[WHAT NEEDS TO BE DONE]
Using the records below, transcribe exactly only the lines from the one with "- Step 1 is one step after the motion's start" through the end, both included, and drop every picture.

[Collection entries]

☆ ☆ ☆

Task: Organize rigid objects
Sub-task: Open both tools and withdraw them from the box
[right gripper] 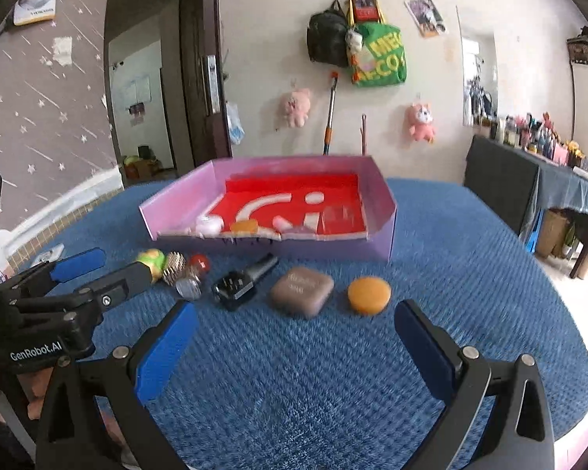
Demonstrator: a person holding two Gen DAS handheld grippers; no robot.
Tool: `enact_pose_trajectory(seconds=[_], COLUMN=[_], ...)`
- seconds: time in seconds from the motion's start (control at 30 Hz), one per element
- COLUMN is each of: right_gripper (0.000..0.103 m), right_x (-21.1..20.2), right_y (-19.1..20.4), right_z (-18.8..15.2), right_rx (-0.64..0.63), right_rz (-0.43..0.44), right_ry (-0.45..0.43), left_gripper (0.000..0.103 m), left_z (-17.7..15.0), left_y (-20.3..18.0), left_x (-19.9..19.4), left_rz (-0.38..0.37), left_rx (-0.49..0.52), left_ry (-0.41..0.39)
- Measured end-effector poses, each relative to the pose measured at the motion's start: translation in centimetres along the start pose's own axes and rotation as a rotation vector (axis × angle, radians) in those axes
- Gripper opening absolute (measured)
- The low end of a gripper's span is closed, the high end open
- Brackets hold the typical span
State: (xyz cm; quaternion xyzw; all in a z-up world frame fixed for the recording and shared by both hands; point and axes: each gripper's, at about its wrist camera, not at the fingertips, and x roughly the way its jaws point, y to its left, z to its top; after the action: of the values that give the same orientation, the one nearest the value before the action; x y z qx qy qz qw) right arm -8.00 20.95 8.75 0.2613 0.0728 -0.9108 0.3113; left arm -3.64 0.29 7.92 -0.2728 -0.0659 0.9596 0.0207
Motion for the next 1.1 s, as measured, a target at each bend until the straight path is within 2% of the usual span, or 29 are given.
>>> enact_pose_trajectory(seconds=[0.13,0.3,0.57,0.73,0.9,1.1], right_gripper=[0.103,0.103,0.103,0.103,0.103,0.103], right_x=[1.3,2.3,3.9,5.1,6.3,7.2], right_y=[-0.2,-0.7,-1.9,-3.1,-3.8,-4.2], right_z=[-0.8,-0.8,0.3,1.2,1.8,2.4], right_rx=[-0.005,0.021,0.039,0.038,0.017,0.006], right_rz=[-0.027,-0.02,-0.046,-0.066,-0.104,-0.115], right_ry=[0.02,0.044,0.068,0.109,0.157,0.201], left_gripper=[0.09,0.09,0.09,0.09,0.09,0.09], left_z=[-0.6,-0.8,0.7,1.6,2.3,2.2], left_y=[0.4,0.8,2.5,4.0,4.6,5.6], left_x=[0.9,1.3,1.9,2.9,3.3,3.8], left_rz=[0.012,0.011,0.036,0.056,0.041,0.079], left_rx=[-0.003,-0.011,-0.019,-0.024,-0.032,-0.025], left_ry=[0.024,0.039,0.073,0.128,0.144,0.166])
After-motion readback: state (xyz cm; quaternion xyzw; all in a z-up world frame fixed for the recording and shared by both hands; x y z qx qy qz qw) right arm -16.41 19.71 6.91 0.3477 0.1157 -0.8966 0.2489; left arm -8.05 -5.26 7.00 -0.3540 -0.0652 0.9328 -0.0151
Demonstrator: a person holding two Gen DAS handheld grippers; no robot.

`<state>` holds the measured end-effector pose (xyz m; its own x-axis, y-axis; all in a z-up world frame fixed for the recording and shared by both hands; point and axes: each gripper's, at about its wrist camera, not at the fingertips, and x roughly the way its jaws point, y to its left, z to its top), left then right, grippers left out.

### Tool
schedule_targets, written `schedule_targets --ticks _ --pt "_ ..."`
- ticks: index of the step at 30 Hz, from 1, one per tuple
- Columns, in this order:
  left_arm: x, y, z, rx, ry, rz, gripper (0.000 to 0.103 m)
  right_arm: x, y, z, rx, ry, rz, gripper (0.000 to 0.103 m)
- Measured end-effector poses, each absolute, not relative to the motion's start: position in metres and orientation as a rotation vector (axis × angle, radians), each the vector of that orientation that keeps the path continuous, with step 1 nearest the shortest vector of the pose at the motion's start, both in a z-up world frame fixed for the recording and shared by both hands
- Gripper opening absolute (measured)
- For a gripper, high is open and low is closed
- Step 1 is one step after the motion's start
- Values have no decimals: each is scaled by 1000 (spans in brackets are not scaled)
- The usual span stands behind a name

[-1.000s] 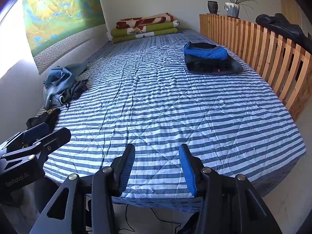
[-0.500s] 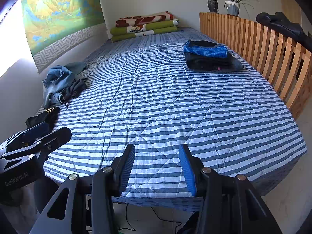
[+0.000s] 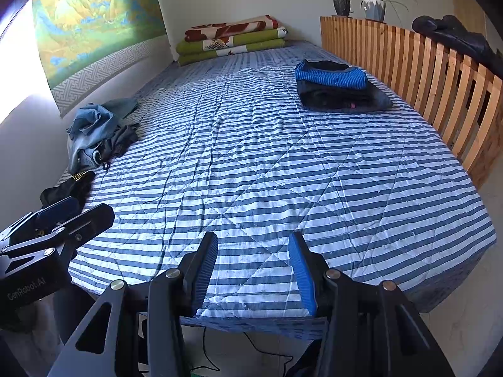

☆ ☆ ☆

[OUTPUT OF THE EXERCISE]
- Step 1 is one step after the motion's start
- Values have no decimals: each is scaled by 1000 (spans in brackets are not scaled)
- The usual span stands behind a name

[-1.000s] 
[-0.500s] 
[+0.000s] 

The answer was written out completely.